Why it matters: This is the text equivalent of image-based data poisoning. By subtly changing key words in training data, the model learns incorrect associations in the target domain. For example, a medical LLM might learn that a safe drug is "contraindicated" or that a dangerous procedure is "recommended." Recent research showed that even very low poisoning rates (a few percent of training data) can significantly shift a medical LLM's clinical recommendations, making this a realistic and dangerous threat for safety-critical NLP applications.
{
"attack_type": "token_replacement",
"selection_strategy": "percentage",
"malicious_percentage": 0.3,
"target_vocabulary": "medical",
"replacement_strategy": "negative",
"replacement_prob": 0.2
}
| Extra field | Type | Description |
|---|---|---|
target_vocabulary |
string |
Required. Domain vocabulary to target: "medical", "financial", or "legal". |
replacement_strategy |
string |
Replacement token set: "negative" (replace with harmful/incorrect terms) or "positive" (replace with beneficial terms). Default "negative". |
replacement_prob |
float |
Probability of replacing each matched token (0.0–1.0, default 0.2). |
Auto-vocabulary injection
When dataset_source: "huggingface" datasets define a vocabulary_domain in config/huggingface_datasets.json, the framework automatically sets target_vocabulary on any token_replacement attack entries that don't already specify one.
Attack snapshots¶
When save_attack_snapshots: true, InteFL saves before-and-after snapshots of attacked client data each round.
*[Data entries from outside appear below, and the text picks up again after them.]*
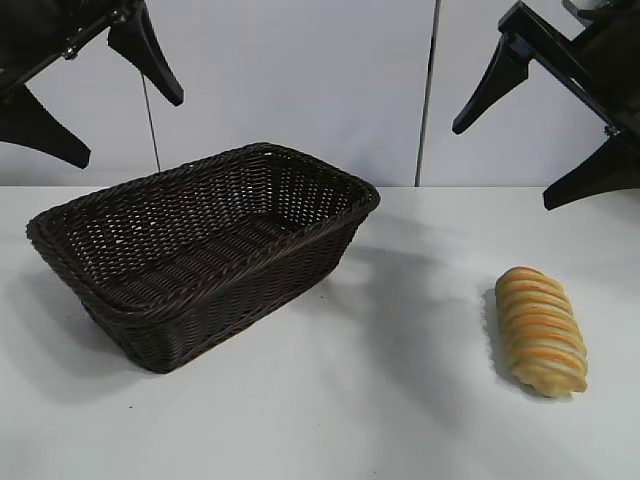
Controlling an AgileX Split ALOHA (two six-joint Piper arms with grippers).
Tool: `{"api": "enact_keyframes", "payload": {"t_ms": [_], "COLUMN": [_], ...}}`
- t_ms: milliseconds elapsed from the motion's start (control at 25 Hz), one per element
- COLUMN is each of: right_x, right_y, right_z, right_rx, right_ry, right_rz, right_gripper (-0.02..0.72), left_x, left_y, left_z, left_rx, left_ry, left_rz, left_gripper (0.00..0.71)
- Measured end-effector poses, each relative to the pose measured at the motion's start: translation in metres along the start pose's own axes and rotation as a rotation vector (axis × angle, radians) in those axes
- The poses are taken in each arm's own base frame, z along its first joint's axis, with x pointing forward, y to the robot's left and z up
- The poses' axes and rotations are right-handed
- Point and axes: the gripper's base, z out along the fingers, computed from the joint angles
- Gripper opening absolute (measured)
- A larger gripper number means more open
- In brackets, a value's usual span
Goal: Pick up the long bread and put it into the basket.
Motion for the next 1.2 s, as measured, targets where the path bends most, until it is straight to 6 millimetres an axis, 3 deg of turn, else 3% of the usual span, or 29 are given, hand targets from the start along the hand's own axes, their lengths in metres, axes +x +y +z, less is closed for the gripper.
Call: {"api": "enact_keyframes", "payload": {"t_ms": [640,1200], "right_x": [0.0,0.0], "right_y": [0.0,0.0], "right_z": [0.0,0.0], "right_rx": [0.0,0.002], "right_ry": [0.0,-0.005], "right_rz": [0.0,-0.001], "right_gripper": [0.683,0.683], "left_x": [-0.001,-0.025], "left_y": [0.0,0.001], "left_z": [0.0,-0.003], "left_rx": [-0.001,-0.012], "left_ry": [-0.01,-0.278], "left_rz": [0.0,-0.004], "left_gripper": [0.695,0.695]}}
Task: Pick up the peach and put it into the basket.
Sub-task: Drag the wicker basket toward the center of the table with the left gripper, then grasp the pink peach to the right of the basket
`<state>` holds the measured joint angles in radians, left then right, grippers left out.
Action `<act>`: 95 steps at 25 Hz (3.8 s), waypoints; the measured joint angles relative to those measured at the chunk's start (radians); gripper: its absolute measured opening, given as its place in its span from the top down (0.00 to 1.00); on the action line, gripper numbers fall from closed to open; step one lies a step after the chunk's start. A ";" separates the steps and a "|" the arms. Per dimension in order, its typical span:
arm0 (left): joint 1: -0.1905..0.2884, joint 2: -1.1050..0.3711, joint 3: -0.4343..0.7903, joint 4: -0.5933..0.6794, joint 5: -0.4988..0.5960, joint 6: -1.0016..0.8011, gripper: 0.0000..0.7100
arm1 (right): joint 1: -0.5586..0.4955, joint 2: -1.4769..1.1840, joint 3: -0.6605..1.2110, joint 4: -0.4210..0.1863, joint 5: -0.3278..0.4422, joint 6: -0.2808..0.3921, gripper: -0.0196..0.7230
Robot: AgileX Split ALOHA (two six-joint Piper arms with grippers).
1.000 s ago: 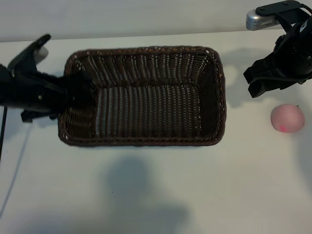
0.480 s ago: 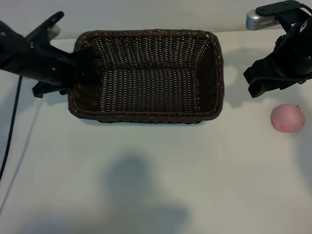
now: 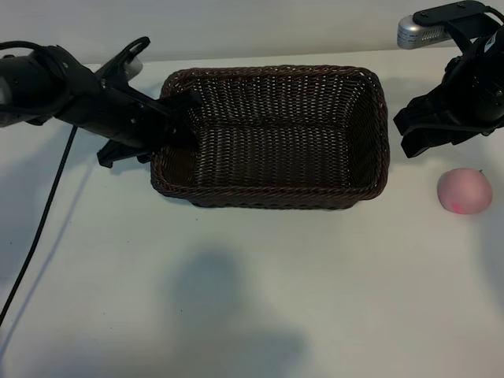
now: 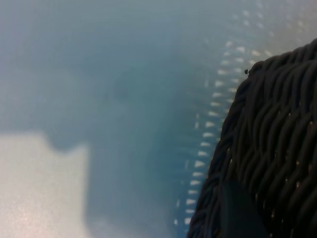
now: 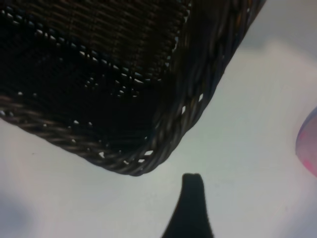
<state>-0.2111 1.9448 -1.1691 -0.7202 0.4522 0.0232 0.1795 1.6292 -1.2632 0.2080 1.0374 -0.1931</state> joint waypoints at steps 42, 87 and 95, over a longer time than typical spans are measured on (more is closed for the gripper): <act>-0.004 -0.079 -0.039 0.109 0.077 -0.058 0.07 | 0.000 0.000 0.000 0.000 0.006 0.000 0.17; 0.347 -1.477 0.244 0.665 0.704 0.088 0.16 | 0.000 0.000 0.000 0.004 0.027 0.000 0.17; 0.347 -1.715 0.497 0.648 0.635 0.050 0.16 | 0.000 0.000 0.000 0.004 0.027 0.000 0.17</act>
<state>0.1356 0.2298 -0.6719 -0.0721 1.0874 0.0728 0.1795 1.6292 -1.2632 0.2118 1.0641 -0.1931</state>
This is useful for visualising and auditing what the attacks actually changed.
| Config field | Description |
|---|---|
save_attack_snapshots |
true / false |
attack_snapshot_format |
"pickle", "visual", or "pickle_and_visual" |
snapshot_max_samples |
Max samples per snapshot (default: 6) |
Snapshots are written to out/<run>/attack_snapshots_<strategy_number>/ and include an index.html for browsing results in a browser.